### [What you should do]
Only the number is requested. Tally the lines of the data that hold the string "Find".

--- START ---

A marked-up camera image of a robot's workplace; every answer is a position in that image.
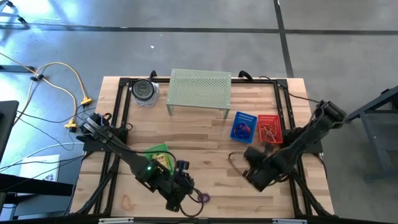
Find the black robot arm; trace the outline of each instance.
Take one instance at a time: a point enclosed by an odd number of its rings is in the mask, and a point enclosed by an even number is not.
[[[128,148],[118,136],[118,129],[109,125],[108,120],[100,114],[93,113],[80,126],[85,138],[102,142],[105,147],[113,151],[129,164],[136,179],[151,192],[158,190],[167,203],[166,209],[174,212],[180,210],[181,201],[187,194],[192,194],[194,181],[184,170],[189,162],[177,161],[174,174],[155,159],[139,156],[137,152]]]
[[[292,173],[307,146],[321,140],[330,129],[340,128],[345,116],[346,113],[332,102],[321,101],[306,126],[294,128],[284,136],[279,152],[260,152],[249,147],[244,157],[250,169],[245,170],[243,176],[259,191],[264,190],[273,180],[278,181]]]

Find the gray floor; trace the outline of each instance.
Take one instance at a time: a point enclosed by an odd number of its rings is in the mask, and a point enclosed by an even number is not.
[[[46,24],[277,28],[272,0],[13,2],[28,22]],[[285,26],[290,29],[397,28],[398,4],[394,0],[280,0],[280,5]],[[69,63],[79,71],[94,99],[106,75],[149,75],[151,70],[169,75],[171,68],[187,68],[286,77],[278,34],[0,30],[0,37],[1,52],[24,64]],[[288,35],[287,43],[294,76],[305,79],[309,97],[331,100],[347,112],[398,84],[398,36]],[[1,57],[0,63],[11,64]],[[67,69],[53,67],[44,74],[81,100],[78,82]],[[28,86],[27,75],[1,73],[0,100],[23,104]],[[26,113],[60,120],[73,113],[72,106],[68,95],[41,83]],[[24,120],[61,142],[71,141],[63,124]],[[56,142],[20,122],[12,131],[1,167],[51,144]],[[363,175],[377,172],[378,166],[362,124],[354,121],[332,131],[323,140],[323,147],[336,214],[397,222],[398,180],[363,182]],[[67,159],[80,153],[81,146],[76,146],[72,152],[55,147],[42,154],[61,154]],[[69,183],[74,182],[79,163],[71,165],[61,175]],[[18,168],[10,173],[17,174]],[[60,198],[58,205],[52,210],[64,209],[67,198]]]

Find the wooden tabletop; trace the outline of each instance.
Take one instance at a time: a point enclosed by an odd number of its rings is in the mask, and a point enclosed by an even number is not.
[[[104,77],[98,97],[97,113],[105,114],[113,111],[119,78]],[[287,81],[292,94],[307,97],[302,78],[288,78]],[[188,173],[194,178],[195,187],[211,197],[199,217],[288,218],[294,216],[289,182],[275,184],[265,188],[263,192],[258,192],[232,169],[227,160],[230,152],[243,152],[248,146],[229,138],[237,111],[256,116],[277,114],[272,85],[232,84],[231,111],[228,119],[223,119],[223,112],[219,110],[187,107],[175,107],[174,115],[169,116],[165,104],[169,84],[160,83],[159,85],[160,96],[153,107],[140,107],[134,102],[130,103],[127,122],[134,128],[128,134],[127,145],[131,149],[145,150],[166,143],[177,159],[189,161]],[[311,113],[308,102],[292,97],[290,100],[296,125],[306,125]],[[117,124],[121,122],[124,98],[121,102]],[[282,104],[284,114],[287,114],[284,100]],[[252,145],[259,146],[257,133]],[[95,152],[83,161],[73,198],[72,212],[83,206],[98,185],[103,157],[103,152]],[[240,155],[235,155],[233,159],[239,168],[244,169],[248,166]],[[314,155],[308,154],[303,156],[303,164],[308,187],[325,209],[333,213],[321,162]],[[298,196],[300,208],[304,212],[301,191],[298,191]],[[102,209],[107,198],[108,187],[104,191]],[[182,207],[187,213],[194,214],[199,210],[200,205],[187,197],[182,202]],[[165,199],[159,193],[151,193],[139,184],[124,161],[121,161],[119,167],[112,216],[183,217],[181,212],[166,210]]]

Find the purple object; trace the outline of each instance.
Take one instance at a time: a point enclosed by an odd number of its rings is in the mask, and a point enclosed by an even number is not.
[[[208,193],[204,193],[201,195],[198,195],[198,201],[203,203],[208,203],[210,201],[210,195]]]

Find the wire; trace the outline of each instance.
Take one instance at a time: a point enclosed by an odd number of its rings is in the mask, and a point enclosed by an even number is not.
[[[18,161],[13,162],[11,165],[17,164],[18,162],[22,161],[23,159],[28,158],[28,157],[30,157],[30,156],[33,156],[34,154],[37,154],[37,153],[39,153],[39,152],[41,152],[41,151],[44,151],[44,150],[46,150],[46,149],[50,149],[50,148],[52,148],[52,147],[57,147],[57,146],[69,145],[69,144],[84,144],[84,143],[83,143],[83,142],[66,142],[66,143],[62,143],[62,144],[54,144],[54,145],[51,145],[51,146],[47,146],[47,147],[44,147],[44,148],[42,148],[42,149],[39,149],[39,150],[37,150],[37,151],[35,151],[35,152],[33,152],[33,153],[31,153],[31,154],[29,154],[29,155],[23,157],[22,159],[19,159]],[[8,169],[8,168],[1,169],[1,170],[0,170],[0,173],[3,172],[3,171],[6,170],[6,169]]]
[[[64,89],[64,88],[62,88],[62,87],[60,87],[60,86],[57,86],[57,85],[54,85],[53,83],[51,83],[50,81],[48,81],[47,79],[45,79],[45,78],[42,78],[45,82],[47,82],[48,84],[50,84],[51,86],[53,86],[53,87],[55,87],[55,88],[58,88],[58,89],[60,89],[60,90],[63,90],[63,91],[65,91],[66,93],[68,93],[71,97],[72,97],[72,99],[73,99],[73,112],[75,112],[76,111],[76,98],[75,98],[75,96],[73,96],[68,90],[66,90],[66,89]],[[71,121],[75,121],[75,117],[74,116],[72,116],[72,119],[71,119]]]
[[[33,86],[33,82],[34,82],[34,81],[31,81],[31,82],[30,82],[29,91],[28,91],[28,94],[27,94],[27,99],[26,99],[25,105],[24,105],[24,107],[23,107],[23,109],[22,109],[22,113],[15,119],[14,125],[18,122],[19,118],[21,118],[23,112],[25,112],[25,110],[26,110],[26,108],[27,108],[27,105],[28,105],[29,102],[30,102],[30,99],[32,98],[32,86]]]
[[[71,140],[71,142],[73,143],[72,144],[72,148],[70,149],[71,151],[75,148],[75,142],[73,141],[73,138],[72,138],[72,136],[70,135],[70,131],[68,131],[68,134],[69,134],[69,138],[70,138],[70,140]]]
[[[29,114],[25,114],[25,113],[23,113],[23,112],[21,112],[21,111],[17,111],[17,112],[18,112],[18,113],[22,113],[23,115],[28,116],[28,117],[30,117],[30,118],[40,119],[40,120],[42,120],[42,121],[46,121],[46,122],[49,122],[49,123],[62,123],[62,122],[65,122],[65,121],[69,120],[70,118],[74,117],[75,115],[84,113],[84,112],[75,113],[73,116],[70,116],[69,118],[64,119],[64,120],[62,120],[62,121],[50,121],[50,120],[47,120],[47,119],[44,119],[44,118],[40,118],[40,117],[32,116],[32,115],[29,115]]]
[[[53,170],[58,169],[58,168],[60,168],[60,167],[63,167],[63,166],[65,166],[65,165],[67,165],[67,164],[69,164],[69,163],[71,163],[71,162],[73,162],[73,161],[75,161],[75,160],[77,160],[77,159],[83,157],[83,156],[84,156],[84,155],[75,157],[75,158],[73,158],[73,159],[68,159],[69,162],[66,162],[66,163],[64,163],[64,164],[62,164],[62,165],[57,166],[56,168],[50,169],[50,170],[48,170],[48,171],[45,171],[45,172],[43,172],[43,173],[41,173],[41,174],[39,174],[39,175],[36,175],[36,176],[34,176],[34,177],[31,177],[31,178],[27,179],[27,180],[24,180],[24,181],[21,181],[21,182],[19,182],[19,183],[16,183],[16,184],[14,184],[14,185],[12,185],[12,186],[10,186],[10,187],[6,187],[5,189],[1,189],[0,192],[5,192],[5,191],[8,190],[8,189],[11,189],[11,188],[13,188],[13,187],[15,187],[15,186],[18,186],[18,185],[21,185],[21,184],[23,184],[23,183],[26,183],[27,181],[30,181],[30,180],[32,180],[32,179],[34,179],[34,178],[36,178],[36,177],[38,177],[38,176],[40,176],[40,175],[43,175],[43,174],[45,174],[45,173],[47,173],[47,172],[50,172],[50,171],[53,171]]]
[[[90,115],[90,114],[88,114],[88,113],[86,112],[86,105],[83,105],[83,111],[85,112],[85,114],[86,114],[87,116]]]
[[[234,155],[234,154],[243,154],[243,152],[231,152],[231,153],[228,155],[228,162],[229,162],[229,164],[231,164],[232,168],[233,168],[239,175],[243,175],[243,173],[235,166],[235,164],[234,164],[234,163],[232,162],[232,160],[231,160],[231,156]]]
[[[13,164],[13,165],[9,165],[9,166],[2,167],[2,168],[0,168],[0,169],[8,169],[8,168],[13,167],[13,166],[24,165],[24,164],[31,164],[31,163],[54,164],[54,163],[58,163],[58,162],[69,161],[69,160],[72,160],[72,159],[64,159],[64,160],[55,161],[55,162],[43,162],[43,161],[21,162],[21,163],[17,163],[17,164]]]
[[[79,176],[77,176],[75,183],[73,184],[73,188],[72,188],[72,195],[70,196],[69,202],[68,202],[68,206],[67,209],[65,209],[65,211],[63,212],[62,216],[65,216],[68,212],[69,206],[72,203],[72,199],[75,196],[75,190],[76,190],[76,186],[77,186],[77,180],[79,179]]]
[[[129,128],[129,129],[127,129],[127,131],[131,131],[131,130],[132,130],[132,124],[130,124],[130,123],[127,123],[127,124],[129,124],[130,127],[131,127],[131,128]]]
[[[325,162],[324,162],[323,159],[319,156],[319,154],[313,153],[313,155],[316,156],[316,157],[319,159],[319,161],[322,163],[323,169],[325,170],[326,180],[327,180],[327,179],[328,179],[328,171],[326,170]]]
[[[84,119],[84,118],[81,118],[81,117],[79,117],[79,116],[78,116],[78,114],[79,114],[79,113],[77,113],[77,111],[78,111],[78,110],[79,110],[79,108],[81,108],[81,107],[83,107],[83,108],[84,108],[84,105],[80,105],[80,106],[78,106],[78,107],[77,107],[77,109],[76,109],[76,111],[75,111],[75,114],[76,114],[76,117],[77,117],[77,118],[79,118],[80,120],[84,121],[85,119]]]
[[[266,78],[266,79],[268,79],[268,80],[271,80],[269,77],[264,76],[264,75],[260,76],[259,78]],[[279,86],[283,86],[280,82],[278,82],[278,80],[276,80],[276,82],[279,84]],[[298,98],[298,99],[302,99],[302,100],[307,100],[307,101],[311,101],[311,102],[314,102],[314,103],[319,103],[319,101],[317,101],[317,100],[305,98],[305,97],[302,97],[302,96],[296,96],[296,95],[293,95],[293,94],[291,94],[291,93],[289,93],[289,95],[290,95],[290,96],[293,96],[294,98]]]
[[[29,126],[31,126],[31,127],[33,127],[33,128],[35,128],[36,130],[39,130],[41,133],[43,133],[43,134],[45,134],[45,135],[47,135],[48,137],[50,137],[50,138],[52,138],[52,139],[54,139],[54,140],[56,140],[58,143],[59,143],[59,145],[61,145],[61,147],[63,147],[66,151],[71,151],[71,149],[67,149],[67,148],[65,148],[63,145],[62,145],[62,143],[60,142],[60,141],[58,141],[56,138],[54,138],[53,136],[51,136],[51,135],[49,135],[49,134],[47,134],[46,132],[44,132],[43,130],[41,130],[40,128],[38,128],[38,127],[36,127],[36,126],[34,126],[33,124],[29,124],[28,122],[26,122],[26,121],[24,121],[24,120],[22,120],[22,119],[20,119],[20,121],[22,121],[23,123],[25,123],[25,124],[28,124]]]
[[[203,194],[200,192],[200,190],[194,188],[194,186],[192,186],[192,184],[191,184],[187,179],[185,179],[185,180],[187,181],[188,185],[193,189],[193,191],[195,191],[195,192],[198,194],[199,198],[202,198],[202,200],[199,202],[199,201],[195,200],[194,198],[192,198],[191,195],[188,195],[188,196],[189,196],[194,202],[196,202],[196,203],[201,203],[201,206],[200,206],[199,212],[197,212],[197,213],[194,214],[194,215],[189,215],[189,214],[187,214],[187,213],[184,211],[184,209],[182,208],[181,204],[179,205],[179,207],[180,207],[181,212],[182,212],[186,217],[188,217],[188,218],[195,218],[195,217],[197,217],[199,214],[201,214],[201,212],[203,211],[203,208],[205,207],[205,202],[204,202],[203,196],[202,196]]]
[[[39,72],[41,69],[45,69],[45,68],[47,68],[47,67],[50,66],[50,65],[58,64],[58,65],[64,65],[64,66],[68,67],[68,68],[69,68],[70,70],[72,70],[72,72],[76,75],[76,77],[77,77],[77,79],[78,79],[78,81],[79,81],[79,83],[80,83],[81,92],[83,93],[83,101],[88,99],[87,96],[86,96],[86,93],[85,93],[85,89],[84,89],[84,86],[83,86],[83,82],[81,81],[81,78],[80,78],[79,74],[78,74],[77,71],[76,71],[74,68],[72,68],[70,65],[68,65],[68,64],[66,64],[66,63],[63,63],[63,62],[52,62],[52,63],[48,63],[48,64],[45,64],[45,65],[41,66],[41,67],[38,68],[36,71],[33,71],[33,70],[30,69],[29,67],[27,67],[27,66],[23,65],[22,63],[20,63],[20,62],[14,60],[14,59],[8,57],[7,55],[5,55],[5,54],[3,54],[3,53],[0,53],[0,54],[1,54],[2,56],[4,56],[4,57],[8,58],[9,60],[11,60],[11,61],[13,61],[13,62],[19,64],[20,66],[24,67],[26,70],[32,72],[32,73],[34,74],[34,77],[36,77],[36,78],[39,76],[38,72]],[[63,91],[65,91],[66,93],[68,93],[68,94],[72,97],[72,99],[73,99],[73,105],[74,105],[74,110],[73,110],[73,111],[76,111],[76,98],[75,98],[75,96],[73,96],[68,90],[66,90],[66,89],[64,89],[64,88],[62,88],[62,87],[60,87],[60,86],[57,86],[57,85],[51,83],[51,82],[48,81],[46,78],[42,78],[42,79],[43,79],[45,82],[47,82],[49,85],[51,85],[51,86],[53,86],[53,87],[55,87],[55,88],[58,88],[58,89],[60,89],[60,90],[63,90]],[[16,120],[14,121],[14,125],[20,120],[20,118],[21,118],[23,112],[25,112],[25,110],[26,110],[26,108],[27,108],[27,106],[28,106],[28,104],[29,104],[29,102],[30,102],[30,99],[32,98],[32,85],[33,85],[33,82],[34,82],[34,81],[31,81],[31,83],[30,83],[28,96],[27,96],[27,99],[26,99],[24,108],[22,109],[22,113],[16,118]],[[74,121],[75,121],[75,117],[72,116],[72,118],[71,118],[71,120],[70,120],[70,123],[74,123]]]
[[[50,66],[50,65],[64,65],[64,66],[68,67],[71,71],[73,71],[74,74],[76,75],[77,79],[79,80],[81,92],[83,93],[83,97],[85,97],[85,98],[87,97],[87,96],[86,96],[86,91],[85,91],[85,88],[84,88],[84,86],[83,86],[83,82],[81,81],[81,78],[80,78],[79,73],[77,73],[77,71],[76,71],[74,68],[72,68],[70,65],[68,65],[67,63],[63,63],[63,62],[51,62],[51,63],[45,64],[45,65],[41,66],[40,68],[38,68],[38,69],[36,70],[36,73],[38,73],[41,69],[47,68],[47,67]]]

--- END ---

### [Completed task]
5